** WHAT THE EXERCISE ASKS **
Could you set down exactly the lines of the data below, starting at the one that holds "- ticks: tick" and ending at the one that holds "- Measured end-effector", both included, and only those?

** SOURCE MATERIAL **
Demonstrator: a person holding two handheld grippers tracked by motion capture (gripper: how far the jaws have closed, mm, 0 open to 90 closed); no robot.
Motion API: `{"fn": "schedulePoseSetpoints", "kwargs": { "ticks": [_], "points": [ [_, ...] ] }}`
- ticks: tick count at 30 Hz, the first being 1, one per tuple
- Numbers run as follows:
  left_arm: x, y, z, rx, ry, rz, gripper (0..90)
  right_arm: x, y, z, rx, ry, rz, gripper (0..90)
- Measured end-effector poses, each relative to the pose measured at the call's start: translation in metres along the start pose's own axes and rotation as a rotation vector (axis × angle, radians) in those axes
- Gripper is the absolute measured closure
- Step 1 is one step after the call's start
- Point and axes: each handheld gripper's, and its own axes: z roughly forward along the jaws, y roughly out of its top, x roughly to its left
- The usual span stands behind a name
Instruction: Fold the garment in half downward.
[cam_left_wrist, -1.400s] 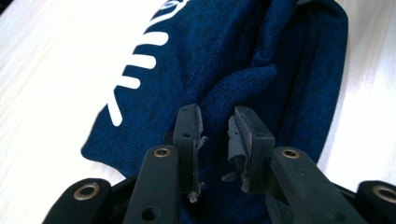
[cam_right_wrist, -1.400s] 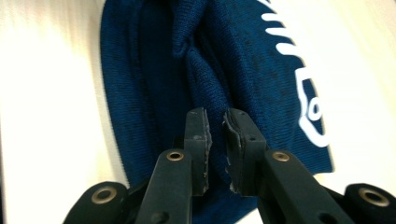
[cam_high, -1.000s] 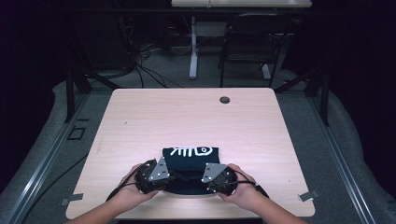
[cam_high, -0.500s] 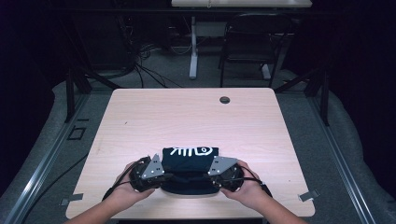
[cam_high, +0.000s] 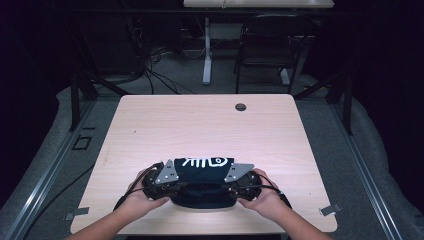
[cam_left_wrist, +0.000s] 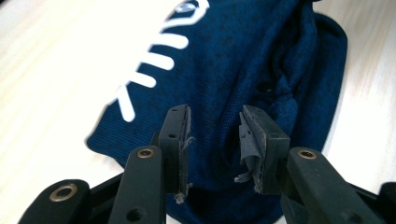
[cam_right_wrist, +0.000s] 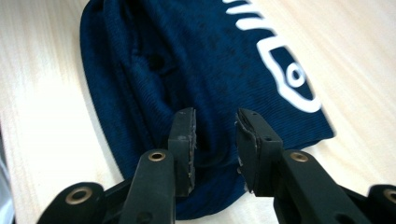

** TASK RESPONSE **
- ticks: tick count at 30 Hz, the first being 1, one per tuple
- Numbers run as follows:
  left_arm: x, y, z, rx, ry, rz, gripper (0..90)
  right_arm: x, y, z, rx, ry, rz, gripper (0..90)
- Measured end-effector poses, each relative to the pose measured at the call's start: translation in metres along the start pose's own axes and rotation as a rotation vector (axis × angle, radians) in those axes

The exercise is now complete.